Attending the Microsoft Partners in Learning Global Forum last month, I was struck by how far we've come in the twenty-five years I've been teaching. On the agenda for 21st century skills, we find not only creativity, critical thinking, communication and collaboration, but also knowledge building, ICT skills and digital citizenship.

How far we've come! And yet, so much remains to be done! It's hard not to feel deep disappointment, and even disillusionment with the very profession of teaching, when I see how entrenched the traditional classroom is - you all know what I'm talking about, the classroom where the students sit in orderly rows, quietly taking notes on the Knowledge broadcast by the teacher standing at the board, front and center.

William Richardson's keynote was inspiring. "The world is changing. The role of the teacher is changing." How can this be at once so transparently obvious and so blindingly difficult to understand? At the Global Forum this new role leaped out of every corner, with some 150 innovative classroom projects on display.

Let me take just one example: Kelli Etheredge's "Count of Monte Christo" project She not only found a clever, innovative approach to studying this novel as an English teacher using MS OneNote, she guided her students towards real-life skills writing, researching and speaking in a simulated courtroom to debate the Count's guilt. The kind of motivation and student-initiated learning that went on in this project is staggering. And it was just one of over 150 projects competing for the top global prizes.

I had the pleasure of participating in the Global Forum as a sort of "collaboration coach". Our group of 30 coaches had a number of workshops with Sonja Delafosse and David Walddon on what constitutes collaboration, knowledge building and ICT use. Each of us then went on to coach a group of six educators who were at the conference to present their projects. My team members included Kelli Etheredge from Alabama, Sanjeev Taneja from India, Yogesh Sundoo from Mauritius, David Mercado from Argentina and Wen-Ching Yang from Taiwan, and I accompanied them to the Stanford Environmental Research Center (SERC) where we found great resources for a project we've been putting together, called "Crisis in the Watershed".

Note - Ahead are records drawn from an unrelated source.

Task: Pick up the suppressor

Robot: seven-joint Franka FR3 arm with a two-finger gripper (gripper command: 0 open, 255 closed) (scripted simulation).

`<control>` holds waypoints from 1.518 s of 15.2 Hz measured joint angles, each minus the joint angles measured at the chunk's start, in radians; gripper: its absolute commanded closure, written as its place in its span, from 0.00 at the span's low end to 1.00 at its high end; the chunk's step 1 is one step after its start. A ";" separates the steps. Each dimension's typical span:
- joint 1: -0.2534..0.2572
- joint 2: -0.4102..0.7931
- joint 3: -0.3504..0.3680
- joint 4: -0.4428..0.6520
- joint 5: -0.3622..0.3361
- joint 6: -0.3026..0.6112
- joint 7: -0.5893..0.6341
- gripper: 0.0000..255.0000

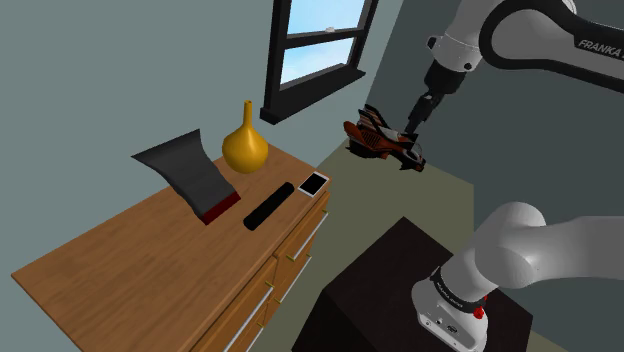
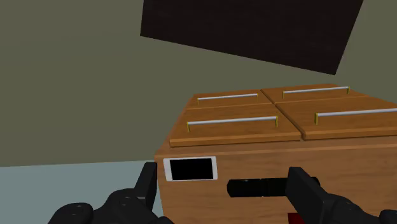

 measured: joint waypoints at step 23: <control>-0.116 0.610 0.412 0.036 0.102 0.412 0.983 0.00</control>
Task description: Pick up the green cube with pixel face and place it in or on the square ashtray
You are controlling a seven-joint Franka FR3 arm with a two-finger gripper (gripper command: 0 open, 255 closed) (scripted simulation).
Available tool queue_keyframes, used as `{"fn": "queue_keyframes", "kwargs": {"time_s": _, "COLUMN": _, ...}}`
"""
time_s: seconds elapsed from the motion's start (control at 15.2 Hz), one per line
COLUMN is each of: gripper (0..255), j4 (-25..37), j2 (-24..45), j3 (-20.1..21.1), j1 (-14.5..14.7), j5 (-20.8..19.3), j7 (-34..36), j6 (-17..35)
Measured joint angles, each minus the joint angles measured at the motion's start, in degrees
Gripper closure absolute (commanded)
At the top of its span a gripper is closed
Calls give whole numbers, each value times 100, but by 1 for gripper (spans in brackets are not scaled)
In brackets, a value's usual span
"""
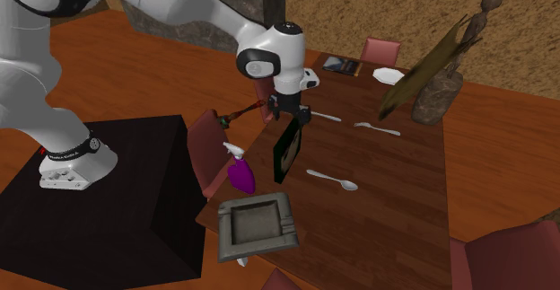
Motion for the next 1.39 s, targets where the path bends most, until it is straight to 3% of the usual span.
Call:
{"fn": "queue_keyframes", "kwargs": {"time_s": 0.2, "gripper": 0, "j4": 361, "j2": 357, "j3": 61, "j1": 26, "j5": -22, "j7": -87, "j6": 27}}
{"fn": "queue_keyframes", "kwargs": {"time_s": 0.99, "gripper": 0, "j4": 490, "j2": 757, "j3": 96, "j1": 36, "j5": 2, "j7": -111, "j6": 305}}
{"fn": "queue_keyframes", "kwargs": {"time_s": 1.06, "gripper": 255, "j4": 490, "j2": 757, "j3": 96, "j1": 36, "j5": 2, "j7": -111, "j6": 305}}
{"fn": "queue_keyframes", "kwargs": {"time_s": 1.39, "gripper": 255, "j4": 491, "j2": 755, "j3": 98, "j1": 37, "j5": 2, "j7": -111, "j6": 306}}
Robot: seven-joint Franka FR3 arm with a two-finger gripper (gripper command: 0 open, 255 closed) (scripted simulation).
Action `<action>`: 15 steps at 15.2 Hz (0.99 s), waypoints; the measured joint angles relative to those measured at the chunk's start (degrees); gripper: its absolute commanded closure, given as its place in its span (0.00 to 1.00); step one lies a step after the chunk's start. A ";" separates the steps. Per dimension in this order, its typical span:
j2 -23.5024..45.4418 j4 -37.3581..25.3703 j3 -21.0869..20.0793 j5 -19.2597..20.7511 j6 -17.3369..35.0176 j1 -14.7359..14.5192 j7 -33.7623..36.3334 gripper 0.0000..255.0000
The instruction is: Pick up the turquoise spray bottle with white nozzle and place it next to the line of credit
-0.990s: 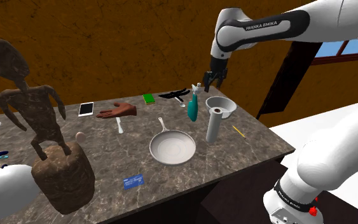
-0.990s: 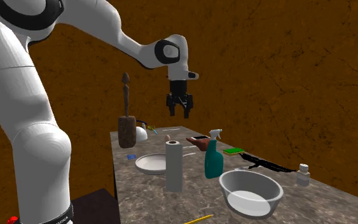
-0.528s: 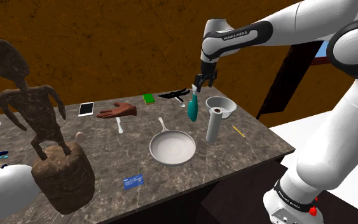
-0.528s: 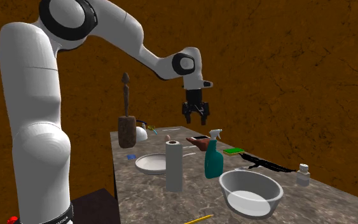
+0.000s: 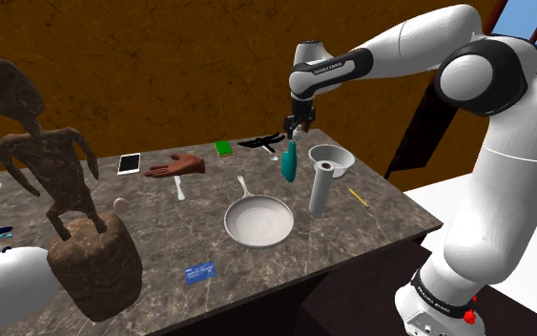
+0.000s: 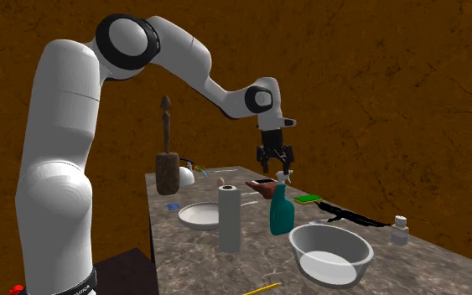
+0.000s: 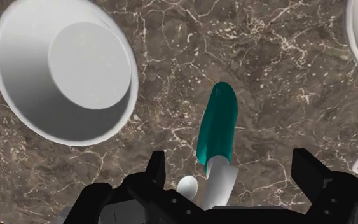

The thing I appreciated most at the conference was that we didn't simply spend our time talking about collaboration, we rolled up our sleeves and did it. Collaborating with the other coaches and then with my group of innovative educators was a highly enriching experience, and one that I hope we will be able to continue over the coming months. "Crisis in the Watershed" will involve students from all our classrooms, defining problems with water usage and treatment, then looking for solutions to the diverse problems of the local situations in each site. I'm really looking forward to bringing this international experience to my students, and moving outside the European sphere that most of my past projects have focused on to embrace truly global issues.

But the biggest challenge for me will be finding a way to bring all the motivation and synergy I picked up at the Global Forum to the teacher training circuit here in France. Here, as in the US, truly innovative educators are thin on the ground. Far too many teachers are still stuck in 19th century educational practices, and getting more of them to move past that into the realm of 21st century learning for 21st century skills is a tall order. I'm excited about it though. Nothing in my career has been as rewarding as working as a change agent in education.